On the oil company side, Petrobras leads the field with six company-owned vessels and an additional two on
contract. BHP follows with four vessels.

Fleet trends

Based on this information, the FPSO fleet is growing at an annual rate of 34%. As shown in the accompanying graph,
the FPSO fleet has been on the rise since 1992, and has climbed quickly in the period from 1996 to the present.

It is expected that the FPSO fleet will continue to grow with the expanding number of deepwater fields being
discovered and the need of an FPSO for production.

Another factor, not included in the information, is the number of deepwater drillships being built that can be easily
converted for FPSO usage. This will allow a quick shift in the market if needed.

A third factor that may also boost construction will be the growing pressure on the Gulf of Mexico for FPSO usage. If
FPSOs do enter US Gulf waters, a strong growth rate in the fleet is sure to follow.

New vessels, rigs & upgrades  

Will operators exit drilling contracts?

Speculation is growing that delivery delays and major cost overruns could be giving operators a convenient exit
from high dollar, long-term vessel contracts. Although no contracts have been officially terminated, as of this writing,
operators have begun asking for accountability with respect to these inefficiencies.

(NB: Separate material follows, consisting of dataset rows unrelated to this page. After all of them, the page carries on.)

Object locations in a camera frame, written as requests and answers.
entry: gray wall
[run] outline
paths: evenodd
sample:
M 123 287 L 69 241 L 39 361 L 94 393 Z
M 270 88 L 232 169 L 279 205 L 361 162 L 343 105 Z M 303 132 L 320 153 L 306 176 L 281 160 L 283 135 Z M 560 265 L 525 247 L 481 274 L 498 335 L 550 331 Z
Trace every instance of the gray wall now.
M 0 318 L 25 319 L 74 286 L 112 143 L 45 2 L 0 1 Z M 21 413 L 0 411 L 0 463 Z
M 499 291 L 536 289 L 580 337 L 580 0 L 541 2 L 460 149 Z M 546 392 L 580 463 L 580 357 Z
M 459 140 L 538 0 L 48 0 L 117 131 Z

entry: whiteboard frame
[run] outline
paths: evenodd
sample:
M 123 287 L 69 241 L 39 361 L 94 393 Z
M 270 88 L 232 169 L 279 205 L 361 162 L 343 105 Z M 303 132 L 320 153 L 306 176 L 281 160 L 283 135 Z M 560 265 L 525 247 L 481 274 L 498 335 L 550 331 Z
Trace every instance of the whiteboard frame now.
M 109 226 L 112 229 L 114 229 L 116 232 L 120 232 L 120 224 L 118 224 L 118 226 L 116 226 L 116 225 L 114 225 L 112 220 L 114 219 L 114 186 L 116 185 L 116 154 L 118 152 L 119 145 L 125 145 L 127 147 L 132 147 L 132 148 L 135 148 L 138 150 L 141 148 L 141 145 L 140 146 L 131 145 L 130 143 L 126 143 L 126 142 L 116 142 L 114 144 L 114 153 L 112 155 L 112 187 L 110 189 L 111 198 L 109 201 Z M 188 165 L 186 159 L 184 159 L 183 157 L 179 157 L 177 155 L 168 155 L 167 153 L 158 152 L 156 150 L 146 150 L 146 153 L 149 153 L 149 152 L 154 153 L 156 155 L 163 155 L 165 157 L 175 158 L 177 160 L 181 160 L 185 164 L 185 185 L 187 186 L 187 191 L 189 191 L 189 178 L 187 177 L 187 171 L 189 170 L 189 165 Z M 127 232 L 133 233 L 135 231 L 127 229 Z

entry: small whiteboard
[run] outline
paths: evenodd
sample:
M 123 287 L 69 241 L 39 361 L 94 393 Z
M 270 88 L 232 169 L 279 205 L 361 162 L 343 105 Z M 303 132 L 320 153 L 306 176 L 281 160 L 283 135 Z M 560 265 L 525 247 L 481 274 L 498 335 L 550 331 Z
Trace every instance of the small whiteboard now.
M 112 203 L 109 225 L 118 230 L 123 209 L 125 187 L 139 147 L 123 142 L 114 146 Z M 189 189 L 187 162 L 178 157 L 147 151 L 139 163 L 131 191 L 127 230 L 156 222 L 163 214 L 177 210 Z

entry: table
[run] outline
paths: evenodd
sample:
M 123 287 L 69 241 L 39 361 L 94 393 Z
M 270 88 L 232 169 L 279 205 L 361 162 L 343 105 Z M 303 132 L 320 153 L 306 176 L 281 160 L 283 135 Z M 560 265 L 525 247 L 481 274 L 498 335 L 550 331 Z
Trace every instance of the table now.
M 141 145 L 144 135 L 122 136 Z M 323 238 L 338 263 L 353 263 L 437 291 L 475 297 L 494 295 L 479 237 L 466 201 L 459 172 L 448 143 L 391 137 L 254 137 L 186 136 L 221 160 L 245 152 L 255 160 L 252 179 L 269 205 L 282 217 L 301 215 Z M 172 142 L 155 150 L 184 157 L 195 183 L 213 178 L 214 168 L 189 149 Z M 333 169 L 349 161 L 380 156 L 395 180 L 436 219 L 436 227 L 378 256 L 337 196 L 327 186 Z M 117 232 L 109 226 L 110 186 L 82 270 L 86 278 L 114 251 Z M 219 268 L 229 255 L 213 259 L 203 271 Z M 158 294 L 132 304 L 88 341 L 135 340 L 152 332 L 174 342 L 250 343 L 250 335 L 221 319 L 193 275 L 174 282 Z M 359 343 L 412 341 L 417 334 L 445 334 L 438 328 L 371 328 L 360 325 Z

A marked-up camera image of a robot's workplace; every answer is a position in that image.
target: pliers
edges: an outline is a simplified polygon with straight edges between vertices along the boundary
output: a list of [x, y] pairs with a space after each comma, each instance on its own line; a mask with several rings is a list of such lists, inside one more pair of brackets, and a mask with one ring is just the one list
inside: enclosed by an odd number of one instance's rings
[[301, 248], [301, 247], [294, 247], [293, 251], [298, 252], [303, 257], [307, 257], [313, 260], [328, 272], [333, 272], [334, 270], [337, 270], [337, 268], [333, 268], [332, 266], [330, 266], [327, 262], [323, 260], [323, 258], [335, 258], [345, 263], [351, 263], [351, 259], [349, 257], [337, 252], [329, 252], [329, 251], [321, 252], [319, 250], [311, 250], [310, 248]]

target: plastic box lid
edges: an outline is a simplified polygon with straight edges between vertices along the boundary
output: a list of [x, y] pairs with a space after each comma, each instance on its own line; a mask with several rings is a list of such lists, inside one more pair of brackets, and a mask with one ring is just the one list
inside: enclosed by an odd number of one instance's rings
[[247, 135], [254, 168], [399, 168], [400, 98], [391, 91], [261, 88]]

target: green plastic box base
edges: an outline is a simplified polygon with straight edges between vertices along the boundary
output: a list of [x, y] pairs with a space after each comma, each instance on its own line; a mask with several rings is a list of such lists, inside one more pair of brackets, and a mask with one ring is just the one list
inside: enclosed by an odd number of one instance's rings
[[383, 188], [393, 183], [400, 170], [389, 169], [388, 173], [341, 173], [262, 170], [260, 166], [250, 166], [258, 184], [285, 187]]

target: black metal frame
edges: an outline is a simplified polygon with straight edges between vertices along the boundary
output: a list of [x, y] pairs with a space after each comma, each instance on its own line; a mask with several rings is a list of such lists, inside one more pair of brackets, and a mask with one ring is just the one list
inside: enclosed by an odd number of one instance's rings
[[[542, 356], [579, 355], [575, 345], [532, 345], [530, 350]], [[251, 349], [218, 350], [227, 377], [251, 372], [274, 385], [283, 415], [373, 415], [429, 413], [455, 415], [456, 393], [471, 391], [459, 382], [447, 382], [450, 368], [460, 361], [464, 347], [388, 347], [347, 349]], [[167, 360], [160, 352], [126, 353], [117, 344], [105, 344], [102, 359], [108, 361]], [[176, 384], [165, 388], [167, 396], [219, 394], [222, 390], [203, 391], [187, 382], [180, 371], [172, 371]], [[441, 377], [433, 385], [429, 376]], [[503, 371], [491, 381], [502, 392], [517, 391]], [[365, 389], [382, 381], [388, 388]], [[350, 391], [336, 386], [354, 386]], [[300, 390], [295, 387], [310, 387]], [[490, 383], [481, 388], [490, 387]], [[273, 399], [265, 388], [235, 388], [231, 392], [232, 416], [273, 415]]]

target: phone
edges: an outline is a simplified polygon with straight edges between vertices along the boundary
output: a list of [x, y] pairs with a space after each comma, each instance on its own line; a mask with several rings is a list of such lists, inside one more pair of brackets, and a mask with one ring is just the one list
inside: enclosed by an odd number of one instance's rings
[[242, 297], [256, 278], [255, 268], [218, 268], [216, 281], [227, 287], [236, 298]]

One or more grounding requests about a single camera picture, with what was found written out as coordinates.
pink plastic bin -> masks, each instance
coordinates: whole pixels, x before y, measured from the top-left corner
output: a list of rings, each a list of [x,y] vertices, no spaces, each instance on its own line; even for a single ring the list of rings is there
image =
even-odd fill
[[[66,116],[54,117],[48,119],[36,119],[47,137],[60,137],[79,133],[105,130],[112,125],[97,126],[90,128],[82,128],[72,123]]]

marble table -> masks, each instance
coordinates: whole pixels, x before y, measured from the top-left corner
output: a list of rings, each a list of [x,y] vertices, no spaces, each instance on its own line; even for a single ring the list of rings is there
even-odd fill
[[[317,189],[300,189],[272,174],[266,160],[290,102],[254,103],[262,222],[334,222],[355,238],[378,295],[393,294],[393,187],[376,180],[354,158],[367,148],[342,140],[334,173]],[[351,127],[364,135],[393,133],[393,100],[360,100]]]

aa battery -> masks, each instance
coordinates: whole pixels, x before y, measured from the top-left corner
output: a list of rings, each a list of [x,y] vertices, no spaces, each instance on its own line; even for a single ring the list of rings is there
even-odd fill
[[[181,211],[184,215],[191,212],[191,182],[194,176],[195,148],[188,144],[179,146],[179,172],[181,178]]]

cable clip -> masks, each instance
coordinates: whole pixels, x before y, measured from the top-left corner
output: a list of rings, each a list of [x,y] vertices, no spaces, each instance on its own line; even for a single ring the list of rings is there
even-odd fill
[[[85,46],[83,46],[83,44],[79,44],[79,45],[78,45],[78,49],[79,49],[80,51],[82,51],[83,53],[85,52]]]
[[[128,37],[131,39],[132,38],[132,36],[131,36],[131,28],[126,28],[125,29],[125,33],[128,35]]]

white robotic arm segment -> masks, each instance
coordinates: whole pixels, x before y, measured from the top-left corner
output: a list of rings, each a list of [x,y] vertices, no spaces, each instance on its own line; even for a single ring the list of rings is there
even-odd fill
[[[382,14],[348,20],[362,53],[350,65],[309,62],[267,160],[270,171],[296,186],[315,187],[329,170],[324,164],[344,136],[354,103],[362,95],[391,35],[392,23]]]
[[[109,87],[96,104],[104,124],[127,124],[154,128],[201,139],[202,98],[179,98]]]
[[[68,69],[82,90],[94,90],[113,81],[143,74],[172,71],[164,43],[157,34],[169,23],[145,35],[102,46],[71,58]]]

The most notable example of this problem was the cancellation of Smedvig/Navion's West Navion II drillship in
August due to major cost overruns. Cancellation cost Smedvig $90 million. Recently, more and more cancellation
problems have begun to materilize.

  • Saga Petroleum recently negotiated an $18.2 million settlement from Keppel FELS, Singapore due to late
    delivery of the Varg production ship. The Varg was delivered seven months late and licensees in the project
    will be credited a daily compensation by Keppel FELS. Keppel FELS will also be compensated for changes
    made during the construction period. However, this overrun only pushed the cost of the vessel up to $218
    million, less than 5% from the originally contracted price.
  • Esso Norway and Smedvig are going to court over the Balder FPU. Esso is attempting to terminate the sales
    and operations contracts for the vessel due to major cost increases. Smedvig filed a claim disputing Esso's
    claims, saying that Esso has no legal basis for termination of the contract. Esso submitted a counter-claim
    against Smedvig for $540 million to recover costs incurred by Esso in completion of the vessel as well as
    consequential damages from delayed production startup. The legal complaints are under the jurisdiction of
    Norwegian law and are expected to be heard in the first half of 2000.
  • On the drilling rig side, rumors have begun circulating that R&B Falcon may be negotiating with Texaco for the
    cancellation of a 3-5 year drilling contract off West Africa for the conversion of the Peregrine VIII drillship.
    Costs on the project have jumped $105 million and delivery has been pushed back from the second to the
    fourth quarter of 1999. R&B Falcon declined comment. Under the contract with Texaco, R&B Falcon will be
    subject to a $3,000/day late delivery penalty.
    On the positive side, R&B Falcon will receive the Deepwater Pathfinder on time, and the advancement of
    delivery dates on the Deepwater Frontier and Deepwater Millennium drillships by Samsung. R&B Falcon
    International President Andrew Bakonyi speaking as part of a panel at the IADC Annual Meeting in New
    Orleans, projected average industry cost and schedule overruns of 25-30%.

Ruby Princess converted

The 140,905-dwt tanker Ruby Princess has been successfully converted to an FPSO. Keppel Shipyard of Singapore
completed the conversion for Nortrans Offshore on time. The vessel is on its way to Petronas Carigali and
PetroVietnam's Ruby Field off Vietnam. The Ruby Princess will be operated by Nortrans and serve as a base for
processing and storage of crude oil and as a mooring and loading terminal for tankers for export.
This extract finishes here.